Barcia tenía una frase cuando Andy le preguntaba sobre haber tocado en banda de los 80’s y decía “eso no me suma, me resta , entendés”, había una necesidad de desenmarcarse, te decía “nadie quiere jugar con un globo pinchado”. Entonces nadie quería parecerse al rock uruguayo de los 80’s y querían cortar cualquier vínculo que hubiesen tenido con todo eso que sucedía. Y me parece que también esa es como una búsqueda que hay en el caso de “Criaturas del pantano”, que no suena a nada, que se parezca a los años 80’s de Uruguay a nada, es mucho más dionisíaco, mucho más ruidoso y sin un mensaje obvio.
Cooltivarte:
Pero volviendo. Del casete, ¿Qué derivó que además escribieras un libro al respecto?, ¿Cuál fue tu motivación para adentrarte en ese momento?

Nelson Barceló:
Creo que es lo mismo que tenés vos cuando te da curiosidad algo y querés saber ¿por qué es esto?
Pasó que cuando yo vi por la primera vez del casete, lo vi en una aparador, en una pizzería y cuando lo escuché por primera vez me sorprendió mucho esa camada de bandas y después empecé a tener cierta conexión directa.

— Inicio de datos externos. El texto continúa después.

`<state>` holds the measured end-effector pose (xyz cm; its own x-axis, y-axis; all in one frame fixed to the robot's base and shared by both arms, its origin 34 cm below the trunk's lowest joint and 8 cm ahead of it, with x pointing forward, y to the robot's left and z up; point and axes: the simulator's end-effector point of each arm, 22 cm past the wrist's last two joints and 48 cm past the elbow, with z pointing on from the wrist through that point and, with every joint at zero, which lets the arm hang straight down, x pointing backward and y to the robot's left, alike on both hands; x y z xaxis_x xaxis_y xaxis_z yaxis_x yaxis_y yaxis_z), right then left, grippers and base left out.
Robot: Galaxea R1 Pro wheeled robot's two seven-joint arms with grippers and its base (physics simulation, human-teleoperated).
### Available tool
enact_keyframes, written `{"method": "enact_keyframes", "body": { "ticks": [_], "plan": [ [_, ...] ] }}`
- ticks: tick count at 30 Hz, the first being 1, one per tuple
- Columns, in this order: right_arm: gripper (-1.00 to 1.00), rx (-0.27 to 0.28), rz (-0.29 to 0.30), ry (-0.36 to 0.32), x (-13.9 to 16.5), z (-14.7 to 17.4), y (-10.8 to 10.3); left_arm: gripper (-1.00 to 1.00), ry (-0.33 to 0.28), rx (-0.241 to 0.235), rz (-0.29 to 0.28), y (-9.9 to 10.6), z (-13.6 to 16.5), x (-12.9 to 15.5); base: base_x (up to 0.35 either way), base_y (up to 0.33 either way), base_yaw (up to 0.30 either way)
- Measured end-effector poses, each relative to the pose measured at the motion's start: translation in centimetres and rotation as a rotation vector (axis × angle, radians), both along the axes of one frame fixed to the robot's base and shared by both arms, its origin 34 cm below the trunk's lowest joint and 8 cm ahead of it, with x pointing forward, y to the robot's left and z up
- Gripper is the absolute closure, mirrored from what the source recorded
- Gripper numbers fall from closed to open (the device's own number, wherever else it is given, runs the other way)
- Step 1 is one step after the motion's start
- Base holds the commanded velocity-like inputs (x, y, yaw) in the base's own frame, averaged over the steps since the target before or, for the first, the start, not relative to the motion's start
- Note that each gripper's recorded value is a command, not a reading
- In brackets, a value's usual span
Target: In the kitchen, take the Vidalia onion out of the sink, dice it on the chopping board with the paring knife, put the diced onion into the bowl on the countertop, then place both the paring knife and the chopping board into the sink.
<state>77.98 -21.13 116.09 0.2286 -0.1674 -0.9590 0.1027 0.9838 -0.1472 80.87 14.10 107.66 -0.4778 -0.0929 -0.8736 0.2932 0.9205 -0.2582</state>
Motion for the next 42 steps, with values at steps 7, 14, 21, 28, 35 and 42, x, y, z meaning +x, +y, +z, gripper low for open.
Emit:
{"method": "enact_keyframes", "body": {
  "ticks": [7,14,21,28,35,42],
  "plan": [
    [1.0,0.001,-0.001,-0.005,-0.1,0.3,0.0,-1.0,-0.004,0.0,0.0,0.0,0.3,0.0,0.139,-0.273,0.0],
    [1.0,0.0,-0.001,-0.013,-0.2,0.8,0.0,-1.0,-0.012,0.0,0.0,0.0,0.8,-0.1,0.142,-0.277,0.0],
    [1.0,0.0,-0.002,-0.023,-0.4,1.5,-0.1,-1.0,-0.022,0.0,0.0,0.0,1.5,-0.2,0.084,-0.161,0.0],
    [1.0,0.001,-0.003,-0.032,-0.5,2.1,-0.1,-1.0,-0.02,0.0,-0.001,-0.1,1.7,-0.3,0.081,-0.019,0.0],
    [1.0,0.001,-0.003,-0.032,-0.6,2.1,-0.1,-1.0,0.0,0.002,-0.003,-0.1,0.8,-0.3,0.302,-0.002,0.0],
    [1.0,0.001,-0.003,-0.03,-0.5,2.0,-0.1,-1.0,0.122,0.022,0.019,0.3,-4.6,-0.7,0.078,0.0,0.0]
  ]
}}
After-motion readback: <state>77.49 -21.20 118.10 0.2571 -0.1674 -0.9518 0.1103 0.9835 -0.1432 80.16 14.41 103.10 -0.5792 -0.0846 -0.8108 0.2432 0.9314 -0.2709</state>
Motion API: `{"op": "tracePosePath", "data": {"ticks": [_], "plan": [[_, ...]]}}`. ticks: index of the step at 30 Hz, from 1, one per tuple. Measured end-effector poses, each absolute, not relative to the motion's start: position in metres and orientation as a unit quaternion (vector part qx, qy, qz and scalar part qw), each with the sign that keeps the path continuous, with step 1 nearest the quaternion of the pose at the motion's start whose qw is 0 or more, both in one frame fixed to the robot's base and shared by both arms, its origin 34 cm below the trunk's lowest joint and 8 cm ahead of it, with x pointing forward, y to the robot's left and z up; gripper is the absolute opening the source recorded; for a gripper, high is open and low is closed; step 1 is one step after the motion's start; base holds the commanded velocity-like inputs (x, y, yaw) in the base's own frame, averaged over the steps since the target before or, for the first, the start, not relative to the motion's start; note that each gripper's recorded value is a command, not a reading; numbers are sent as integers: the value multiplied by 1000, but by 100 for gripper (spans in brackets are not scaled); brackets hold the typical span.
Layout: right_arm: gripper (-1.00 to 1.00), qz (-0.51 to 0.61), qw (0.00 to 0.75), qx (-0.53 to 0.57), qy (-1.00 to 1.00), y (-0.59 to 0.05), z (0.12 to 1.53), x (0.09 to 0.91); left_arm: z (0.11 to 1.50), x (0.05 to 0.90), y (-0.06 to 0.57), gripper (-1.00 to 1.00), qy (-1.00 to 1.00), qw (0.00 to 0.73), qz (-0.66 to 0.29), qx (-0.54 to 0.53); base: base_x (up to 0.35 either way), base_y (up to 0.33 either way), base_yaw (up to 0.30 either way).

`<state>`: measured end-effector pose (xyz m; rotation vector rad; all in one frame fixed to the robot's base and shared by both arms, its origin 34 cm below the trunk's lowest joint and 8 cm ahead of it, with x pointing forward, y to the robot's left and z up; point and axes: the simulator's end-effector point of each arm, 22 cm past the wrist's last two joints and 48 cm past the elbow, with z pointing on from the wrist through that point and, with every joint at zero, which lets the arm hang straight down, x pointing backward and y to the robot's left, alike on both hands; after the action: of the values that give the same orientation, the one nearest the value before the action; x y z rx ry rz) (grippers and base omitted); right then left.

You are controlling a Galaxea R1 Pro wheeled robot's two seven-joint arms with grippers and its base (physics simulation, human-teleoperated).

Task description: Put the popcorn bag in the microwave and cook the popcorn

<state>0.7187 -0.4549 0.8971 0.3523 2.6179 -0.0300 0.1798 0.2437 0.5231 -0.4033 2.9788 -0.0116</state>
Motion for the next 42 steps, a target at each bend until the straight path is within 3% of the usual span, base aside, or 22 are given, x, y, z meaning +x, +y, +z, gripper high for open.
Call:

Tengo un vídeo grabado en un evento en el velódromo con Los Chicos Eléctricos, Buenos Muchachos y creo que fue por el 97 y yo estaba grabando ese video porque trabajaba en una revista que tenía un stand ahí. En un televisor pasaban lo que había sido el show anterior, esa fue la primera que los veía en sí. Era como “qué locura”, estaba más acostumbrado a otro tipo de propuesta estética y ver a las 2:00 h de la mañana del lunes a Nico Barcia con el torso desnudo tocando la guitarra al ras del piso arrodillado y después veías a Buenos Muchachos con toda su oscuridad, con una densidad en el sonido. Que no era la de los principios de la banda y digámoslo. Estaba grabando eso y fue como “pam”, como que era algo que me fascinaba.
Y eso no queda ahí. Hay un registro audiovisual que estuvo perdido durante mucho tiempo pero que a través del boca a boca di con un conocido que vive en la costa que justo me dijo “vení”.
Fui a visitarlo, me dejó revisar su depósito, caja por caja y ahí di con un vhs que lo tenía y fue increíble.
Entonces, algo que estuvo perdido será documental y verá la luz el 24 de agosto el Tacua Noise.